Nous avons donc imaginé une proposition équivalente mais avec des illustrations réalistes, un esprit plus «documentaire» pour une approche du sujet plus «sérieuse», à destination des plus grands. Ce sont les dessins d’ Anna Simon (la même illustratrice que pour «En rang d’oignons») qui nous ont servi de point de départ pour construire cet outil. À chaque dessin correspond une question qui ouvre à chaque fois sur un aspect différent des fruits et des légumes.
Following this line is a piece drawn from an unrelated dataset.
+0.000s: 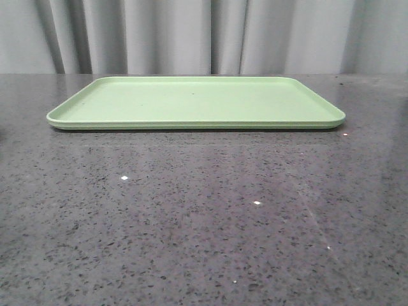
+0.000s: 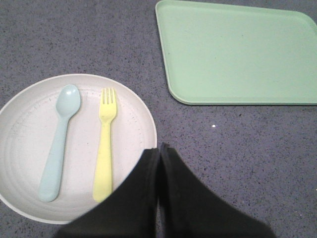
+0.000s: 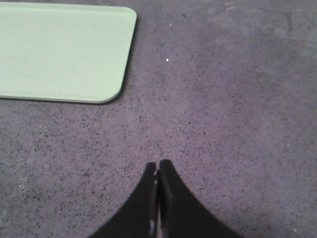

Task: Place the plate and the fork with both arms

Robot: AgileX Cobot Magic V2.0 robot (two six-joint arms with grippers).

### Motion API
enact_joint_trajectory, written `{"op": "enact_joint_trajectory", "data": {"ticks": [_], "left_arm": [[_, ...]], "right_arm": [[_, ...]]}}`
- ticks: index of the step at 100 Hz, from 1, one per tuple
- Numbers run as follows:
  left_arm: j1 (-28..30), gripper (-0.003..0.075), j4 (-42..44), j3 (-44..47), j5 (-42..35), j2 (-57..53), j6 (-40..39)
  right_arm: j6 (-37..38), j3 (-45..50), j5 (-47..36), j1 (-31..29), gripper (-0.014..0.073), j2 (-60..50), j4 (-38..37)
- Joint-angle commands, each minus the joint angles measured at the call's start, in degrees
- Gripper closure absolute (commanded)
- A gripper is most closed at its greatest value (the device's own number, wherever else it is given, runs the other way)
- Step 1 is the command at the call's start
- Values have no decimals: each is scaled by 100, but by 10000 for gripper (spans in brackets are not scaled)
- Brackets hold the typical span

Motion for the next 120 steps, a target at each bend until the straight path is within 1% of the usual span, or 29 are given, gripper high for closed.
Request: {"op": "enact_joint_trajectory", "data": {"ticks": [1, 33, 38, 43, 47, 52, 55, 57, 62, 64, 65, 69, 74, 81, 104, 112, 120], "left_arm": [[-48, 741, -38, -193, -325, 160, -44], [-48, 738, -38, -193, -297, 297, -44], [-48, 732, -38, -193, -297, 297, -44], [-48, 702, -38, -193, -284, 297, -15], [-48, 657, -38, -193, -258, 297, 32], [-48, 578, -38, -193, -220, 297, 127], [-48, 507, -38, -193, -199, 297, 150], [-48, 477, -38, -193, -168, 297, 161], [-48, 348, -29, -193, -123, 297, 166], [-48, 317, -18, -193, -121, 297, 176], [-48, 287, -17, -193, -121, 297, 175], [-48, 212, -8, -193, -114, 297, 175], [-48, 164, 16, -193, -143, 297, 175], [-48, 156, 52, -193, -180, 297, 175], [-48, 156, 68, -193, -334, 297, 175], [-48, 156, 329, -193, -422, 308, 175], [-37, 156, 815, -193, -588, 308, 175]], "right_arm": [[-33, -201, -305, -25, 713, 178, -7], [-33, -201, -351, -25, 708, 222, -85], [-33, -201, -351, -25, 692, 222, -85], [-33, -201, -351, -25, 649, 222, -85], [-33, -201, -351, -25, 594, 222, -85], [-33, -201, -356, -25, 508, 222, -85], [-33, -201, -356, -25, 438, 222, -85], [-33, -201, -356, -25, 409, 222, -85], [-33, -201, -356, -25, 295, 222, -85], [-33, -201, -356, -25, 270, 222, -85], [-33, -201, -356, -25, 246, 222, -85], [-33, -201, -362, -25, 190, 222, -85], [-33, -201, -374, -25, 150, 222, -85], [-33, -201, -387, -25, 136, 222, -85], [-33, -201, -400, -25, 136, 222, -85], [-33, -201, -400, -25, 136, 222, -85], [-33, -201, -408, -25, 136, 222, -85]]}}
Nous étions persuadées que celles-ci stimuleraient la curiosité des élèves et justifieraient la mise en route de recherches, d’observations, d’explorations, voire de projets…

Les techniques variées utilisées pour représenter les fruits et les légumes et le style de dessins, au trait, à l’aquarelle, des croquis réalistes ou pas, nous semblaient aussi une porte intéressante pour inspirer des activités «artistiques»… En faisant entrer des aliments dans la classe pour les observer et les dessiner, il y a fort à parier que ce soit aussi l’occasion pour les élèves de les sentir, les toucher, les goûter, les découvrir et s’y intéresser.
Les questions de l’affiche abordent chacune une dimension différente: la biodiversité, les modes de production, les modes de conservation ou de cuisson, l’intergénérationnel, la proximité, les apparences, les goûts et dégoûts, les habitudes, le vocabulaire, les expressions, les usages, les coutumes, les normes, le jardinage, l’agriculture, les couleurs, les formes, les déchets, le gaspillage, les cycles, les traditions, l’économie, le coût de la vie, la santé, la solidarité, les rapports Nord-Sud, l’exotisme, la publicité… Une multitude de notions à aborder de mille façons, à relier entre elles, autant de prétextes pour se documenter, se forger une opinion, échanger et s’exprimer.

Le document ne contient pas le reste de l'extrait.